Further support for this can be done in a seperate issue. Acceptance criteria for followup-issue is to be refined. I will need to discuss the current additional support with @rhutten.

veenstrajelmer commented 6 months ago

@MRVermeulenDeltares: <process>2:4</process> would (I think) translate to <process>2 3 4</process> and therfore as FMComponent(process=3), when writing it again, it will result in <process>0 1 2</process> I guess.

MRVermeulenDeltares commented 6 months ago

Discussed with @rhutten, I will create a follow-up issue. We can keep the above described as is and determine the acceptance criteria for the full support in the follow-up issue. since fmcomponent expects an int for process, a start and end are currently not supported, thus reading/writing of a semicolon input can only be partialy supported.

In the follow-up issue we will need to discuss what how the user should be able to apply start and end value for process. This way we can also determine how to add support to read and write the semicolon value for process. The acceptance criteria for the follow-up can be further refined with input from "D-Flow_FM-User_manual 17.1.3 Input DIMR" Maybe we can also request more information on what the numbers actualy mean, e.g. 16:31, would this mean run on core 16 to 31?

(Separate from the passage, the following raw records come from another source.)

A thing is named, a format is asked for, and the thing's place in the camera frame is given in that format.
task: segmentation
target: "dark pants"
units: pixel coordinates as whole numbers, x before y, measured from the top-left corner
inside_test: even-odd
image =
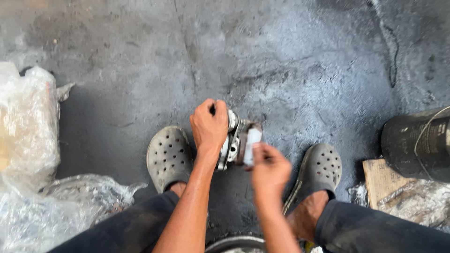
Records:
[[[173,192],[153,196],[54,248],[54,253],[151,252],[172,214]],[[383,212],[331,200],[315,242],[333,253],[450,252],[450,234]]]

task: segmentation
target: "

@veenstrajelmer, If in your opinion the behaviour you have described is more desirable, I can have a look to implement that in this issue. Any other update to support semicolon input and output should be handled in the follow-up issue.

Update: suggestion implemented

veenstrajelmer commented 5 months ago

@MRVermeulenDeltares thanks a lot for implementing this. This linked branch was tested and the code now indeed behaves as it should.